Jusqu’ici, les microentreprises ne devaient payer la TVA que lorsque leur chiffre d’affaire (et donc le seul revenu des autoentrepreneurs) dépassait 41.000 euros par an. De quoi vivre à peu près décemment. Mais le projet de budget 2025 prévoit de saigner toujours plus fort les micro-entreprises, en abaissant brutalement ce seuil à 25.000 euros. C’est-à-dire que si un auto-entrepreneur dépasse ce seuil, 20% de ses revenus seront prélevés l’année suivante sous forme de TVA, soit une perte sèche de 5000 euros ! Près de 350.000 personnes et organisations seraient directement concernées, dès cette année. Voilà encore une perversité du macronisme : après avoir encouragé les auto-entrepreneurs, il les écrase.
Au-delà de la perte de revenu, l’effet à long terme de la mesure serait un gigantesque effet de seuil : maintenir des centaines de milliers de personnes sous la barre des 25.000 euros par an, avant même de payer l’URSSAF. On connaissait le salaire minimum, le gouvernement Bayrou fait l’inverse : un revenu plafond pour maintenir dans la précarité. Si vous dépassez ce plafond, vous raquez et retombez dans la pauvreté. Pile Macron gagne, face le peuple perd.
Une nouvelle étape de la guerre sociale
La mesure est clairement idéologique.

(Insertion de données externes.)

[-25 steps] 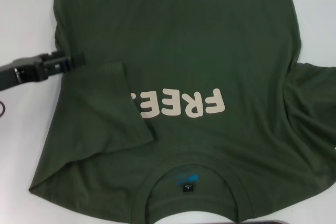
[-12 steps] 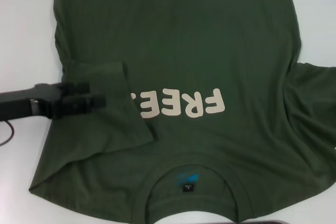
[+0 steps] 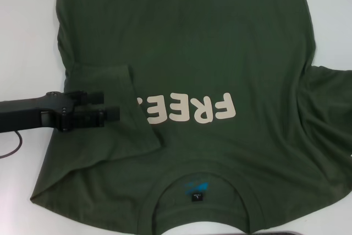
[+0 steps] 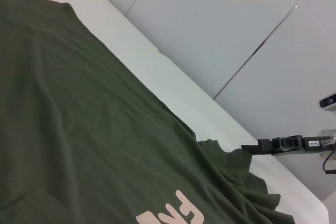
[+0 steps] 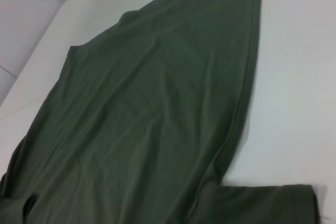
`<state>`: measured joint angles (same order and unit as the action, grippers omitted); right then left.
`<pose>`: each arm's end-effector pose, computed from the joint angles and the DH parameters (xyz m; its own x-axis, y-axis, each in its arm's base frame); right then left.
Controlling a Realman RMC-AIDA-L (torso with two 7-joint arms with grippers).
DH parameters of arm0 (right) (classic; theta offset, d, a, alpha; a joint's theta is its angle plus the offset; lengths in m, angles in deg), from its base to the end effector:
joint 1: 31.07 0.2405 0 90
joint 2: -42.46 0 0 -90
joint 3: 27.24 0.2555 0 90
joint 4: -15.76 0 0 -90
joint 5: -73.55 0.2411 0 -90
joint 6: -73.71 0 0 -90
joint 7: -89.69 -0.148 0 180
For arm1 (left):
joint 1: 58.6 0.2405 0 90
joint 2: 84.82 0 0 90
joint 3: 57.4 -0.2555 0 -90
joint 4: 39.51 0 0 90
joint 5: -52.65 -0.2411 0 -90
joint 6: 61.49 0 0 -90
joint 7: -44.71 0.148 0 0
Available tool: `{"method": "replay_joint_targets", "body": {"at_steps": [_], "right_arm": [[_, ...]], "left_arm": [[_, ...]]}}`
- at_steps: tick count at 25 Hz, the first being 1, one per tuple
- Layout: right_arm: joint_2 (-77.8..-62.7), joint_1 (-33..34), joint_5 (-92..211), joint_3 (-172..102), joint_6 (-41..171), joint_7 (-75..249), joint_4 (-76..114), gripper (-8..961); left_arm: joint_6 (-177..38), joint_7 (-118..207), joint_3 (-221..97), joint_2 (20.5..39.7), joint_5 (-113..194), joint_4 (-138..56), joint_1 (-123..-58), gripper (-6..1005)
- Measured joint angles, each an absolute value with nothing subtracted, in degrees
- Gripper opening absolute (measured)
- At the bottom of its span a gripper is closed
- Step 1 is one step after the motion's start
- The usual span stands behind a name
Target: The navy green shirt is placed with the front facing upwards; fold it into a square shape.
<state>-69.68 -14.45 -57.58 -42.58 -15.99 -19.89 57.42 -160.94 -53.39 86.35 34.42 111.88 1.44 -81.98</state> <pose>0.4272 0.2640 0.1031 0.2213 -0.7644 -0.6055 -0.9750 -0.1869 -0.1204 -0.3125 0.3005 0.0074 0.5723 0.6819 0.4556 0.7201 -0.6837 0.1187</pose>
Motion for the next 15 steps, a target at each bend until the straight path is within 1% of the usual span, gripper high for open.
{"method": "replay_joint_targets", "body": {"at_steps": [3, 8, 15], "right_arm": [[-70.09, -14.37, -57.59, -42.62, -15.87, -19.83, 57.41, 914], [-70.11, -14.37, -57.59, -42.42, -15.75, -19.8, 57.41, 914], [-70.17, -14.37, -57.59, -42.71, -15.2, -19.8, 57.41, 914]], "left_arm": [[-160.99, -53.37, 86.29, 34.42, 111.88, 1.4, -81.98, 920], [-161.25, -53.37, 86.23, 34.17, 111.89, 1.36, -81.99, 920], [-161.34, -53.37, 86.21, 34.38, 111.89, 1.54, -81.99, 920]]}}
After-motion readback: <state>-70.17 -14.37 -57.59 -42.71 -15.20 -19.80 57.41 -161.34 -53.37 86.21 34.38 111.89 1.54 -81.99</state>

D’ailleurs le gain serait minime pour l’État, et le gouvernement s’est même montré incapable de le chiffrer. Imposée sans aucune concertation, cette décision du gouvernement Bayrou a provoqué un tollé. La FNAM (Fédération Nationale des Autoentrepreneurs et Microentrepreneurs) avait lancé une pétition au mois de janvier pour alerter sur la situation. Le texte a été très largement relayé et la ministre a admis des impacts négatifs à cette décision, qui est suspendue pour deux semaines.
Mais suspendue n’est pas abandonnée : faisons confiance aux ordures qui nous gouvernent pour toujours chercher à précariser les plus faibles. Le retrait ne s’obtiendra qu’avec une mobilisation réelle et organisée qui soutienne les indépendant-es isolé-es. Et si la situation n’empire pas, elle n’était déjà pas satisfaisante : des richesses, il y en a, mais pour une plus juste répartition des ressources il faudra aller le chercher dans les poches de Bernard Arnault, pas dans les poches percées des plus précaires.
Mise à jour au 25/02/2025 : Une pétition a été déposée devant le Sénat. Cela ne remplacera jamais une mobilisation réelle, mais elle a le mérite d’exister.